Hmong community members stress need for state funding, support during governor's visit in WausauSubmitted: 03/13/2019
Lane Kimble
Lane Kimble
News Director

Hmong community members stress need for state funding, support during governor's visit in Wausau
WAUSAU - You never know how long it will take to get a response from the governor when you write him a letter.

Wausau's Hmong American Center's Executive Director thought it would take about a year after he invited Governor Evers to a roundtable discussion following the governor's win in November.  Just a few months later, Evers showed up.

Members of the Hmong community shared what some of the biggest challenges they face include during a discussion at the Hmong American Center on Wednesday.

There was an emphasis on funding for mental health treatment, economic development, and transitioning from rental units to homeownership.
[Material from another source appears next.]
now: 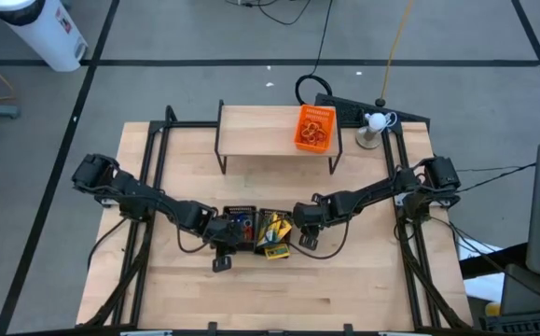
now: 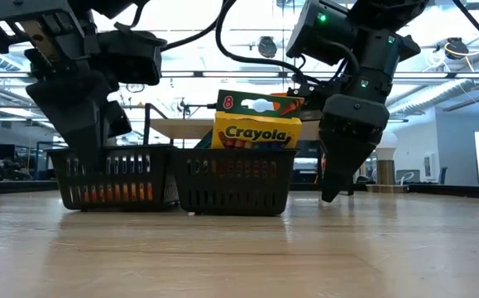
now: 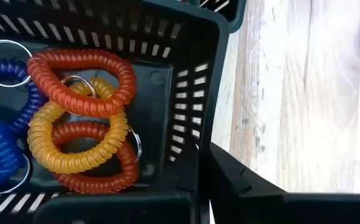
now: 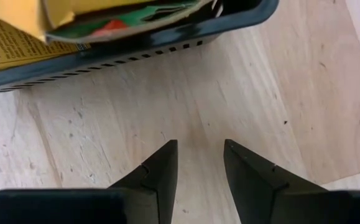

Yee Leng Xiong says these issues have been talked about for years, but nothing ever changed on a state level.

"There was never a good time for us to really do things, to hold discussions like this and this is kind of like at the perfect time to be talking to the governor," Xiong said.

Evers agreed, noting the budget talks are a good time to bring these points up.

"Most of that money, frankly, is not earmarked necessarily, so hearing their needs and issues that are important to them, we can actually make sure that they are able to access some of this money in a way that is helpful," Evers said.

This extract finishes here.